Other students found their niches through Jefferson’s placement program. One of Pearce’s main responsibilities is to match up students with labs best suited to their interests. This also involves communicating program expectations to potential mentors.

“It is fairly important that the mentors understand these are not just regular internships,” Pearce said. “There is a difference between a real research experience and simply assisting a mentor to do routine tasks.”

Although the mentorship projects are completed off-campus and for the most part independent from Jefferson, they are still affiliated with a specific lab to fulfill the course requirement. As a result, students are able to reach out to potential mentors after narrowing down their focus to one of the 13 senior research laboratories that Jefferson has to offer.

Senior Snigdha Srivastava took this route after she selected the neuroscience field. After receiving contact information from Pearce, she set up an interview with her mentor, Dr. Masaaki Torii of the Children’s National Medical Center’s Neuroscience Research Lab.

“I thought it was a great opportunity to further my education and contribute to the scientific community with a project that could really make a difference,” Srivastava said. “I think the benefits are tremendous – in a professional lab setting, I get to see some of the cutting-edge work that we hear of in science journals and participate in some of this cutting-edge work as well.”
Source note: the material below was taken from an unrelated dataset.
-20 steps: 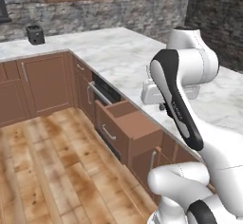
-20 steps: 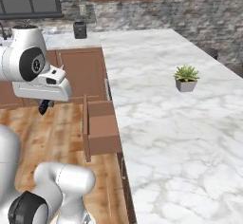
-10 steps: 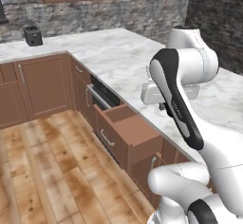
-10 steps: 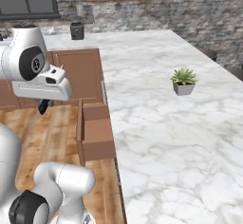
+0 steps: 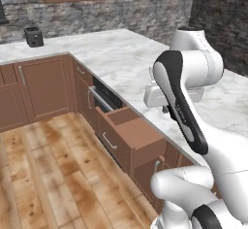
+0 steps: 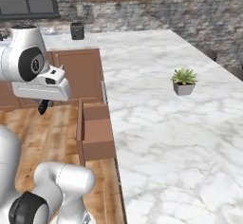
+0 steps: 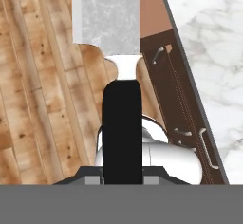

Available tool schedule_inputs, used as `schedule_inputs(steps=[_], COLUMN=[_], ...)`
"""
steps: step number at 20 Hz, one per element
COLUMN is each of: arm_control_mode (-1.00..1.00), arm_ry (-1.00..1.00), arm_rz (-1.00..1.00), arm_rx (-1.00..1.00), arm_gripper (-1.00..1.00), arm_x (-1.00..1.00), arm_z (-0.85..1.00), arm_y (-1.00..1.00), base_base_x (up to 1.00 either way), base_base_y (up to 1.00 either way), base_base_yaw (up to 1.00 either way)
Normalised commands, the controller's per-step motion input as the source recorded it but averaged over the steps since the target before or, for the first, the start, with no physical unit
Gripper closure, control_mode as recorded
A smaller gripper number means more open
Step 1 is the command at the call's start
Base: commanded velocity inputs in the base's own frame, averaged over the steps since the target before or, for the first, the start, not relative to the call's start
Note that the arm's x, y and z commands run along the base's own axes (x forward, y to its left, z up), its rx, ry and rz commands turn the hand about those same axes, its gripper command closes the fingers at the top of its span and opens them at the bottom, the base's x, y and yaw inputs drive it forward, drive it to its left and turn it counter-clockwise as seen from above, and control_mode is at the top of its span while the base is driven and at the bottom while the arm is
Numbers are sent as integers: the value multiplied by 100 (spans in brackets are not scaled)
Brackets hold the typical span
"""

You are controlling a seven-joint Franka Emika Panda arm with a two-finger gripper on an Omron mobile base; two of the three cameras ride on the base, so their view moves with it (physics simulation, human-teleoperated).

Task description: Pick up the metallic utensils from the counter and place them in the open drawer. Make sure not to pick up any wooden utensils.

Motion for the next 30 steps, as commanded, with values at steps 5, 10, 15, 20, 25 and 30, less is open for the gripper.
schedule_inputs(steps=[5, 10, 15, 20, 25, 30], arm_control_mode=[100, -100, -100, -100, -100, -100], arm_ry=[0, 1, 5, 0, -17, -17], arm_rz=[0, 0, 0, 0, 2, 3], arm_rx=[0, 0, 0, 0, -3, -4], arm_gripper=[100, 100, 100, 100, 100, 100], arm_x=[0, 3, 31, 100, 91, 84], arm_z=[0, 0, -8, -64, -82, -97], arm_y=[0, 0, 10, 29, 23, 26], base_base_x=[43, 5, 0, 0, 0, 0], base_base_y=[7, 0, 0, 0, 0, 0], base_base_yaw=[0, 0, 0, 0, 0, 0])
Srivastava’s project involves using immunohistochemistry and confocal microscopy to track specific neuronal subtypes of the brains of normal mice and mice that have a mutated gene that may be linked to autism. Through collaborating with a team in Japan, Srivastava hopes to collect data that will show how the spatial columnar pattern of different types of neurons changes due to this mutation.

By far the largest issue that students face is transportation to their research labs, many of which are located as far away as Washington, D.C. or Bethesda, MD. To circumvent the issue of having insufficient time in the lab, Srivastava and many other seniors are taking a new approach: enrolling in an online course for their fifth period classes.

Another student, senior Matt Wattendorf, connected with his mentor, Dr. Joe Parker of the Naval Research Laboratories, without assistance from the school. Parker’s boss offered him the mentorship opportunity when Wattendorf visited with his older brother.

After a few weeks of taking safety courses and orienting himself in the lab, Wattendorf began work on his project, which involves developing a battery using nanofoam materials that is durable enough to replace the lithium-ion battery.

“I think the biggest benefits are: you see what a day in the life of a scientist entails, what it takes to succeed as a scientist, and what kinds of people you’ll be working with if you choose to enter the research field,” Wattendorf said.

While mentorship typically lasts for one semester, several students with more promising projects in the first semester will extend their projects into the rest of the year.

“I’m seriously considering year-long mentorship, so I might be able to pursue more in-depth projects than if I just worked for one semester,” Ju said.